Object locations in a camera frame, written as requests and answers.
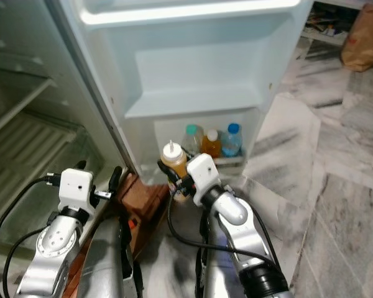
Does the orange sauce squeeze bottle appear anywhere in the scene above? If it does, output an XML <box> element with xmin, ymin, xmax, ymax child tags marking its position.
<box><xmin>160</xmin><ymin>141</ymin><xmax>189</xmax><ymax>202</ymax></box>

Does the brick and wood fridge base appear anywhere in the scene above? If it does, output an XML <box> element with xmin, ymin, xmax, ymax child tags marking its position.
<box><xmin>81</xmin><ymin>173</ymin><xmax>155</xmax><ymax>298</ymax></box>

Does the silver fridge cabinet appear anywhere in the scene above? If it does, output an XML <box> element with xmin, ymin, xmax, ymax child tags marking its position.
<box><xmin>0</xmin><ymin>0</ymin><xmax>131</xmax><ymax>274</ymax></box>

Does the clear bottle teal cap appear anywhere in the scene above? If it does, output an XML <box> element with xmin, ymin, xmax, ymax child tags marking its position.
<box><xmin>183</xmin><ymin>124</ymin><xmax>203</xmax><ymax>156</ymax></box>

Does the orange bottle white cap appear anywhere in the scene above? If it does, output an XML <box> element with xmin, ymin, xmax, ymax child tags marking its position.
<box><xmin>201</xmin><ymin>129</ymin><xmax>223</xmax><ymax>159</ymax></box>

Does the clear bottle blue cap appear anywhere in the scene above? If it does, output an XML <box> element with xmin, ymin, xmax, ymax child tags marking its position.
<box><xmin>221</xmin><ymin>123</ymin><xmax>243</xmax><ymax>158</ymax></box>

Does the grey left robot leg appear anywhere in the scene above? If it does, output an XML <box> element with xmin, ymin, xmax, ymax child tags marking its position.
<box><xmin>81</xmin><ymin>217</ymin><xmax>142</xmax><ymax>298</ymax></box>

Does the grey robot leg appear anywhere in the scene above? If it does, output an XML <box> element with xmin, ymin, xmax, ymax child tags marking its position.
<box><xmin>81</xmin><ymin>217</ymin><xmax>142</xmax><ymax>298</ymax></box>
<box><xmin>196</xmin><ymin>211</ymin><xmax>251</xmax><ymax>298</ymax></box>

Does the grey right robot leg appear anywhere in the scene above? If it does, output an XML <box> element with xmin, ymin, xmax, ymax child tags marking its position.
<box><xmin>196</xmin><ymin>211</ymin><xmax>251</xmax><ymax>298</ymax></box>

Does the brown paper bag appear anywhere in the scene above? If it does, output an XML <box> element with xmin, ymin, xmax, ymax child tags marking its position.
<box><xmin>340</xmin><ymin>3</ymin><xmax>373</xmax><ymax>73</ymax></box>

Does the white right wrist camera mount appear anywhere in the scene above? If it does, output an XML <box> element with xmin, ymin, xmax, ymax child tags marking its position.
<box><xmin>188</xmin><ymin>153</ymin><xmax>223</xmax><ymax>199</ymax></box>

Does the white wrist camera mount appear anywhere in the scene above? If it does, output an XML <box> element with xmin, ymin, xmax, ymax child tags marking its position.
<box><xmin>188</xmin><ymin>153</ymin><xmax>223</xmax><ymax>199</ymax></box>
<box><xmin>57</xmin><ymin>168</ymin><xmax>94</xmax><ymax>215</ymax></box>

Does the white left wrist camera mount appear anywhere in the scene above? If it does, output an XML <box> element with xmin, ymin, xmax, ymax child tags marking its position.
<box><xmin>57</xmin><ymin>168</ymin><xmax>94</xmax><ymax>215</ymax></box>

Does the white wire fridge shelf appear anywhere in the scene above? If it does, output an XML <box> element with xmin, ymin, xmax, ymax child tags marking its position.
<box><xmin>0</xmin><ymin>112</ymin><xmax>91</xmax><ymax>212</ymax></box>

» Work to complete
Exact copies of the line with "Does the white wire" and of every later line in the entries make up the whole answer.

» Exercise result
Does the white wire fridge shelf appear anywhere in the scene above? If it does, output an XML <box> element with xmin, ymin, xmax, ymax child tags marking its position.
<box><xmin>0</xmin><ymin>112</ymin><xmax>91</xmax><ymax>212</ymax></box>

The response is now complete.